How to complete this task: Report only the number of lines in this material that include the string "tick".

Available records:
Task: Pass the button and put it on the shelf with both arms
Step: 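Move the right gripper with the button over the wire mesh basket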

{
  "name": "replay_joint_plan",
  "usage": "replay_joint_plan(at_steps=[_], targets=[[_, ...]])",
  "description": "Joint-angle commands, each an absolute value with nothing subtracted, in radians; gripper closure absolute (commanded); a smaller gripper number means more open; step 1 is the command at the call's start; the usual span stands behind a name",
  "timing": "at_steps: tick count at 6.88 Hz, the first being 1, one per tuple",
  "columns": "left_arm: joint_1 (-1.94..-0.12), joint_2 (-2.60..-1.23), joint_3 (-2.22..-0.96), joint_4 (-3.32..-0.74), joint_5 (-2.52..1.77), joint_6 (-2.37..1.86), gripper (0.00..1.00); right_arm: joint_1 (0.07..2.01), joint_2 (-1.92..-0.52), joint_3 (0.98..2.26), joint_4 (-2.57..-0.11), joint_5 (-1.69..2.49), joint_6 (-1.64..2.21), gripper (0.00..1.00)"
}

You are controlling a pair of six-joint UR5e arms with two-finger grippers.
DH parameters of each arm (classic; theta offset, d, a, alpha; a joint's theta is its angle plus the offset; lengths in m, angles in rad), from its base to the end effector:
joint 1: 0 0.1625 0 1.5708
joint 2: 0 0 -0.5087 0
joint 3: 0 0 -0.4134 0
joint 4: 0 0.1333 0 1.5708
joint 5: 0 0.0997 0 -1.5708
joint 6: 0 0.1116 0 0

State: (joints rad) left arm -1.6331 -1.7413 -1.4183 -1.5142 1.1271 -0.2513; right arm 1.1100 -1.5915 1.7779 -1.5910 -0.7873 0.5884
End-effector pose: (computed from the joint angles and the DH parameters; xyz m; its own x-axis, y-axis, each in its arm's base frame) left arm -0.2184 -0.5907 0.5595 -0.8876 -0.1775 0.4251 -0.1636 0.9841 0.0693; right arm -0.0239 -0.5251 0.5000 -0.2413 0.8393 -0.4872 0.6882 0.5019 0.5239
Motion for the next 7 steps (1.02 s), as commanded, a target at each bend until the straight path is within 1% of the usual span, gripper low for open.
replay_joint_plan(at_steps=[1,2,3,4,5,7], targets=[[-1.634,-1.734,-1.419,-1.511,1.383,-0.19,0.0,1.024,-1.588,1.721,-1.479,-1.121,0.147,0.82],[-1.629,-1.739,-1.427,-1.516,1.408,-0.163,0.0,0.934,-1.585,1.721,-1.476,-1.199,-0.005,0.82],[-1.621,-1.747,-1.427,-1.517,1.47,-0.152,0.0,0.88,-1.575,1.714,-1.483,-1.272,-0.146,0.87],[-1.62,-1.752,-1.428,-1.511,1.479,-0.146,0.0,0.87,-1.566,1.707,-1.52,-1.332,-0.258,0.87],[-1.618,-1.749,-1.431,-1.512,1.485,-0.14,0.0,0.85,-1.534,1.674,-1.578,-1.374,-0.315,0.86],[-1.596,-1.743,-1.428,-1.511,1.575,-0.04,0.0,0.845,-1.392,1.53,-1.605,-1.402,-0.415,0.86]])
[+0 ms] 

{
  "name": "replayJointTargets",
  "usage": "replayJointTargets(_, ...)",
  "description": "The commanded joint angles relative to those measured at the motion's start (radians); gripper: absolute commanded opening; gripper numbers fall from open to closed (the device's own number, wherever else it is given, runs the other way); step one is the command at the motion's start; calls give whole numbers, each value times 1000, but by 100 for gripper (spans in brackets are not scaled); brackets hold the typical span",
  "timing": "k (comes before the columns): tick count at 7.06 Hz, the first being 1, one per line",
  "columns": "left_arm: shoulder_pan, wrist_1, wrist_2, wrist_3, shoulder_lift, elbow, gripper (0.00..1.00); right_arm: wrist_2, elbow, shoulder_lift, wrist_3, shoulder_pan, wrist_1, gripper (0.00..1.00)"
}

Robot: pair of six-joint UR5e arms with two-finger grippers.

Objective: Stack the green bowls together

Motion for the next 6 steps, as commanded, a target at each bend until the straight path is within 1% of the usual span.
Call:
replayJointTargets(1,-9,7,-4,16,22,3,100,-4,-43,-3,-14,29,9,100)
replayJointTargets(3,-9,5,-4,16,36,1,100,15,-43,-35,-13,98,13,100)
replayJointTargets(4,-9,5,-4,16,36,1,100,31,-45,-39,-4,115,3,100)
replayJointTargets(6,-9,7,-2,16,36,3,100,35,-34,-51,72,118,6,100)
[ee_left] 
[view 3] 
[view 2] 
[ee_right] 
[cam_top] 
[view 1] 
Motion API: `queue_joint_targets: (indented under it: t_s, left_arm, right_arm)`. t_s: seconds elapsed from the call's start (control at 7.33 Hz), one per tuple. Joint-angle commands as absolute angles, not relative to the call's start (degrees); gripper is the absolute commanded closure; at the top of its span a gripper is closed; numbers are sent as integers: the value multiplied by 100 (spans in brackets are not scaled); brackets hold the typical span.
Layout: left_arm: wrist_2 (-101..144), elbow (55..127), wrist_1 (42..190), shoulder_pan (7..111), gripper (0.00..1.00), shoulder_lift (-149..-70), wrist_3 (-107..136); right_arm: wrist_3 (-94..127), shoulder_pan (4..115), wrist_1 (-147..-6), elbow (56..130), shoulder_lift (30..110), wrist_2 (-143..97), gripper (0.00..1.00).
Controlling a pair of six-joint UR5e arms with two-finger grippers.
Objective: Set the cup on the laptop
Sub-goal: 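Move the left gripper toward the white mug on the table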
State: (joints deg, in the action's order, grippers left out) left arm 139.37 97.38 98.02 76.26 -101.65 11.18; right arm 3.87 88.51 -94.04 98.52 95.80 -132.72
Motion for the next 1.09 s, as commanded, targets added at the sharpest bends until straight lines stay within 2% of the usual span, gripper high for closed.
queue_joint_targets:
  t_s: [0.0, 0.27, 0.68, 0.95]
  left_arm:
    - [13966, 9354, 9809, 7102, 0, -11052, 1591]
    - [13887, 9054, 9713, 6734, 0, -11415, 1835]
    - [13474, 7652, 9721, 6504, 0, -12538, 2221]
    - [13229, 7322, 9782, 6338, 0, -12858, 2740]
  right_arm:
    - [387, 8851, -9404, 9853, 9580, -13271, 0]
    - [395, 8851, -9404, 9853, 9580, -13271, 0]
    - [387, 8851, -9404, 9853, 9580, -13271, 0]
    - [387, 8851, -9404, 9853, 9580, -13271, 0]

Exercise result: 2